Taiwanese annual computer technology trade fair

COMPUTEX Taipei, or Taipei International Information Technology Show (台北國際電腦展 (Táiběi Guójì Diànnǎo Zhǎn)), is a computer expo held annually in Taipei, Taiwan. Since the early 2000s, it is one of the largest computer and technology trade shows in the world.

The most recent COMPUTEX was held from June 2 to 5, 2026 with sessions about such topics as AI servers, edge computing, robotics, automation, smart mobility, next-generation communications, and immersive technologies.

COMPUTEX 2020 was cancelled after a delay from early June to 28 September due to public health safety concerns of the COVID-19 pandemic.

COMPUTEX is co-organized by government-funded Taiwan External Trade Development Council (TAITRA) and private sector Taipei Computer Association (TCA). The first expo, then called Taipei Computer Show, was held in 1981 and started out as a place where small and medium-sized businesses in Taiwan's nascent computer industry could display their products. Stan Shih, a former head of the TCA, proposed to change to the current name in the fourth expo. As Taiwan's information technology industry took off in the early 1990s and as the Foreign Trade Council Display Hall in Taipei Songshan Airport was put back into use in the eighth and ninth expo, COMPUTEX has since rapidly expanded and become an important showcase for the IT industry globally. On 28 November 2018 (the same day that Deutsche Messe AG announced that there would not be a 2019 CeBIT), it became the largest computer expo in the world, with participation from major manufacturers such as Intel, AMD, NVIDIA, and others, as well as Taiwanese brand names such as Acer and ASUS.

The 2026 event, held June 2-5 in Taipei, was focused heavily on AI and the technologies that run behind the models, with Nvidia as a large part of that.

==Venues==

===Beginning===
The precedent of COMPUTEX in 1981, was held in the Songshan Airport Exhibition Hall. In 1986, the Taipei World Trade Center (TWTC) Exhibition Hall on Xinyi Road of Taipei City was used for COMPUTEX for the first time and continues to be the major location for the expo since then. Then following the rise in the demands for more stands and halls, the Taipei International Convention Center, the Taipei World Trade 2nd and 3rd Hall opens successively to meet the demand. After the opening of the International Convention Center opens, major companies such as Intel, Texas Instruments, etc. joined expo. Then companies such as ASUS, and Acer joined the expo after the opening of the TWTC 2nd Hall.

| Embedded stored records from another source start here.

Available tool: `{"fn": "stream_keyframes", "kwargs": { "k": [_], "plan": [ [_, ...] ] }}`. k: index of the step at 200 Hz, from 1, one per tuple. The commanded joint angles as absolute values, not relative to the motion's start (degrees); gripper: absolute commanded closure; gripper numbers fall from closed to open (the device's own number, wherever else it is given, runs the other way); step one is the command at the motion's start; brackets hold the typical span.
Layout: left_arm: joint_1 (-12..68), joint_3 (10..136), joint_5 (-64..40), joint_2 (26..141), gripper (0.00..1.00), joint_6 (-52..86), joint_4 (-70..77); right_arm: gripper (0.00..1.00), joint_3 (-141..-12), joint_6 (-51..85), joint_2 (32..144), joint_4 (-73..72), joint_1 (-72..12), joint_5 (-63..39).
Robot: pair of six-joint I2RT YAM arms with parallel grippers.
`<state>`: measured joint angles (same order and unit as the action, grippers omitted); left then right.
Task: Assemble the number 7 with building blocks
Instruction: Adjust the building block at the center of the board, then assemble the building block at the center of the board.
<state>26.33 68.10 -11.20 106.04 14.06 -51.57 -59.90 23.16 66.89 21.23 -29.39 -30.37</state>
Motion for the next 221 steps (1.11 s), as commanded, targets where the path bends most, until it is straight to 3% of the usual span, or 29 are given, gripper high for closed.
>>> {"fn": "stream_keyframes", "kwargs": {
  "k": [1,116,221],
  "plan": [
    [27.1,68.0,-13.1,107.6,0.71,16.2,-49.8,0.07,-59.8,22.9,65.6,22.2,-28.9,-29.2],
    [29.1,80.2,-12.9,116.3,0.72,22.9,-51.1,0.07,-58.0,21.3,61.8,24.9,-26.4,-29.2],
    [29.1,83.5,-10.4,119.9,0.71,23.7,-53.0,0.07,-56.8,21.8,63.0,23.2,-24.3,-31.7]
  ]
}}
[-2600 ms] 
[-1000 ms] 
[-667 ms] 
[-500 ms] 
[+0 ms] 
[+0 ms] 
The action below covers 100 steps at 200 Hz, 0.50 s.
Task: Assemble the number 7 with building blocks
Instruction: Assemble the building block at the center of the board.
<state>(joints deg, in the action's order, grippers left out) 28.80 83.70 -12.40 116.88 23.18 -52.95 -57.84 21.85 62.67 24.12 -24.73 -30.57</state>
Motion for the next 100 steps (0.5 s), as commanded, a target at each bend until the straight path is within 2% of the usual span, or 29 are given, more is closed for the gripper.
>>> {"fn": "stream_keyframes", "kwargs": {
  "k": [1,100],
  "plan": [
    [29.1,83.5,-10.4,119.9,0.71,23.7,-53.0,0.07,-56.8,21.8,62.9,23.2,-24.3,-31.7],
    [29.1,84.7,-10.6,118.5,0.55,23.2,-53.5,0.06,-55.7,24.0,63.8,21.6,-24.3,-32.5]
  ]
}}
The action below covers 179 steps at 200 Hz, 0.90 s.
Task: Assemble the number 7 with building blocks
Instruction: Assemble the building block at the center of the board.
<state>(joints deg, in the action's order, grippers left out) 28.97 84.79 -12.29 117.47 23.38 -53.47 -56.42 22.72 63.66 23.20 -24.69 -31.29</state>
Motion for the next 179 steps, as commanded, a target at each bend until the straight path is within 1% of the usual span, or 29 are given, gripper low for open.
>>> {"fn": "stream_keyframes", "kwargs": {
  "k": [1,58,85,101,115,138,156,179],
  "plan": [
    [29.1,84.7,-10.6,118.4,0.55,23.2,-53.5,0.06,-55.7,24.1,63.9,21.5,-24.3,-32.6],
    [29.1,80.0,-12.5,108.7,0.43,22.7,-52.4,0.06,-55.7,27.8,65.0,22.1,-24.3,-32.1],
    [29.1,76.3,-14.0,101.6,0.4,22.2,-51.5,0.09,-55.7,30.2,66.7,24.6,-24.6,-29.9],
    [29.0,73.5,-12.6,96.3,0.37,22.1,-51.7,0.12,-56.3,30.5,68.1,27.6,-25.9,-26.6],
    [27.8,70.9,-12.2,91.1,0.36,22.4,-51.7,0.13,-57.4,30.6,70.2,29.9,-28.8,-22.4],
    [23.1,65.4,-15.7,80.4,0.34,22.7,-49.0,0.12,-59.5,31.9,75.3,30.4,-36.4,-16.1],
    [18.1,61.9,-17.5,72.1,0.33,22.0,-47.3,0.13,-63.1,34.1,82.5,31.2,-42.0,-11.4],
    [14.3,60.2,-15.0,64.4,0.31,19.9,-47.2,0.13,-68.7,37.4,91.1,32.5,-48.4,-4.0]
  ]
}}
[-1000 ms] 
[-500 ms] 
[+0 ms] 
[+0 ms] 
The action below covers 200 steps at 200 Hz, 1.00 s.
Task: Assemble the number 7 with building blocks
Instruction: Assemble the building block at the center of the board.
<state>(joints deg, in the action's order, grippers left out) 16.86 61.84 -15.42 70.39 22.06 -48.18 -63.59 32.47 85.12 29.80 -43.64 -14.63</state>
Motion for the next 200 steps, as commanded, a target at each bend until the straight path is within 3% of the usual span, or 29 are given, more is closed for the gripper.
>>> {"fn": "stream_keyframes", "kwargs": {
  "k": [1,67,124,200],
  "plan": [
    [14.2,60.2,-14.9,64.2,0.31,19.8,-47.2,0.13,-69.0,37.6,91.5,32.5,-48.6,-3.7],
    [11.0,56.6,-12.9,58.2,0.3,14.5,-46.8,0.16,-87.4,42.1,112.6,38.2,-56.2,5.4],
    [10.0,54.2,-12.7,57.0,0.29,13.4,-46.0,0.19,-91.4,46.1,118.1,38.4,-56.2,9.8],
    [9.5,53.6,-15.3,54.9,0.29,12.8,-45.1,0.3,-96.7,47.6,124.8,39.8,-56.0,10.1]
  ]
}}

===Reopening of Taipei Songshan Airport Exhibition Hall===
In 1989, due to the shortcoming of the expo grounds, the Foreign Trade Council Exhibition Hall was put back into use. Yet there is still a shortage of space, and several major companies have to resort to using a single stand to display their products, bringing down the expo quality. The second year, 1990, the sponsors split up the display content into inland sales and foreign sales to solve the falling quality problem. The inland sales part was canceled in 1991, and transformed into the Taipei Computer Application Show in the August of the same year.

===Opening of the New Exhibition Hall===
After the show return to pure foreign sales route, it triggered increase in hotel reservations. After which, several companies start to search for a better environment in the neighborhood. Thus setting their eyes on the Grand Hyatt Taipei close by, which offered a good place with a comparatively low rental fee. And that caused the effect that due to company rental, the Grand Hyatt Taipei always run out of rooms during the expo period.

In 1995, the Taipei International Convention Center officially became part of the expo ground. This enticed some international companies such as Intel to join the expo. On top of that, due to the floor distribution, some large-scale seminars also transferred their display into the exhibition. Furthermore, the sponsoring group gathers the companies that have great potentials to display their product in the same floor in order to improve their impressions. Then, in 2000, after the Taipei World Trade 2nd Exhibition Hall joined the expo, major motherboard-producing companies continued to join the expo. And in 2002, the sponsors released several stands to semiconductor foundries.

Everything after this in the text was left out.